(What to do):
How many lines in the records below contain the word "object"? State only that number.

Collected data entries
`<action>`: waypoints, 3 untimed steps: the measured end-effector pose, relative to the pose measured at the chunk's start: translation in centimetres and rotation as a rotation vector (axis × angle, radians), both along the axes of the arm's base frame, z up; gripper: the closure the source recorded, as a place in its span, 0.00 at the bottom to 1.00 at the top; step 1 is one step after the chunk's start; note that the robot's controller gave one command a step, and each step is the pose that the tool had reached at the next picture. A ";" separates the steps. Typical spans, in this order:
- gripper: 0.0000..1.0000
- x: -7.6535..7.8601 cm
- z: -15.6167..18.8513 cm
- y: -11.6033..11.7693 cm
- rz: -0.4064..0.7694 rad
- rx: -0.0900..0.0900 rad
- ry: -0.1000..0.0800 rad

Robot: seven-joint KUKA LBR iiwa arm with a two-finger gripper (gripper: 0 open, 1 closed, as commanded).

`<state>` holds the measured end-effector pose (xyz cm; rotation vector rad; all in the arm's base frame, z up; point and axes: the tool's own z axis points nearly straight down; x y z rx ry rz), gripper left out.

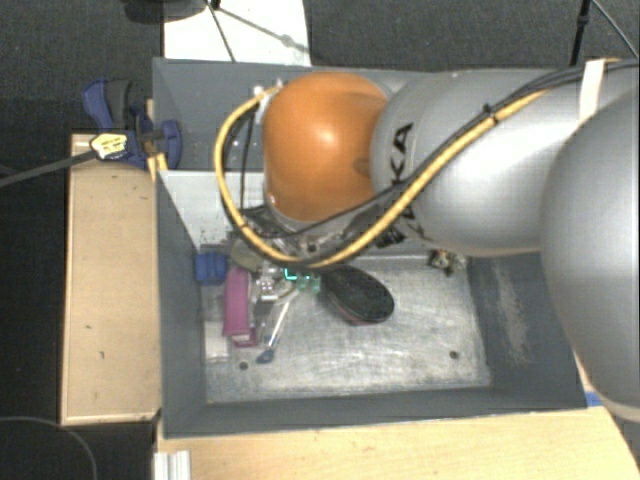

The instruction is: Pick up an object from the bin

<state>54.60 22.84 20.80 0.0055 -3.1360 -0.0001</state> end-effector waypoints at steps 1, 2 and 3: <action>0.00 -3.4 1.7 0.9 0.168 0.001 -0.007; 0.00 -0.2 2.3 0.6 0.450 0.002 -0.012; 0.00 4.2 -8.0 -1.1 0.586 0.002 -0.002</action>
Offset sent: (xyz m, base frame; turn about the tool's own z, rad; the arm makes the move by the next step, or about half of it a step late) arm -0.0344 0.0086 0.0164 -0.1678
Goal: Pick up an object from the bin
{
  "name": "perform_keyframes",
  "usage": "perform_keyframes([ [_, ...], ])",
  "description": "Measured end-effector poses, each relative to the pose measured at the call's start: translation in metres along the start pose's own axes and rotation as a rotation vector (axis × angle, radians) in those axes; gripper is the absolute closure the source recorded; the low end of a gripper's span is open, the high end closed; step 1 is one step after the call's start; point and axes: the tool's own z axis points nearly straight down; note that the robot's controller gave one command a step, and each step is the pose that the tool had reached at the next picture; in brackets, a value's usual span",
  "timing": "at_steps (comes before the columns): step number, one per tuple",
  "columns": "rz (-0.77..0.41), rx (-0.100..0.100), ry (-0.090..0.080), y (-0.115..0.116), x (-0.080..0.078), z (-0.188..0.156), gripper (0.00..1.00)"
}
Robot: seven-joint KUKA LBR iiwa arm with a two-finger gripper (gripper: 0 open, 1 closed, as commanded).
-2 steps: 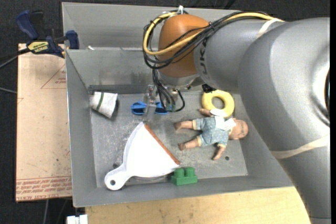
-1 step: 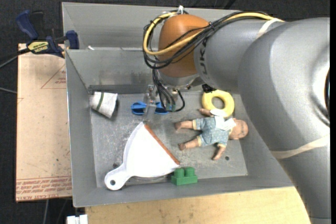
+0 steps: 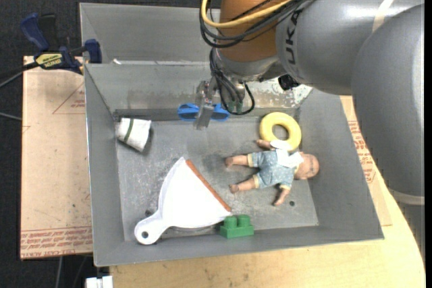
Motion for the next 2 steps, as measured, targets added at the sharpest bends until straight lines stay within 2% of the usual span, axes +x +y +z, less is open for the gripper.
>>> perform_keyframes([
  [1, 0.000, 0.000, 0.000, 0.000, 0.000, 0.000, 1.00],
  [2, -0.001, 0.000, 0.005, -0.017, 0.006, -0.045, 1.00],
])
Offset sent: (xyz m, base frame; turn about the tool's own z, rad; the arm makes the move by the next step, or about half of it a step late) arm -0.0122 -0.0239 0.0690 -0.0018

(Result of the exercise):
2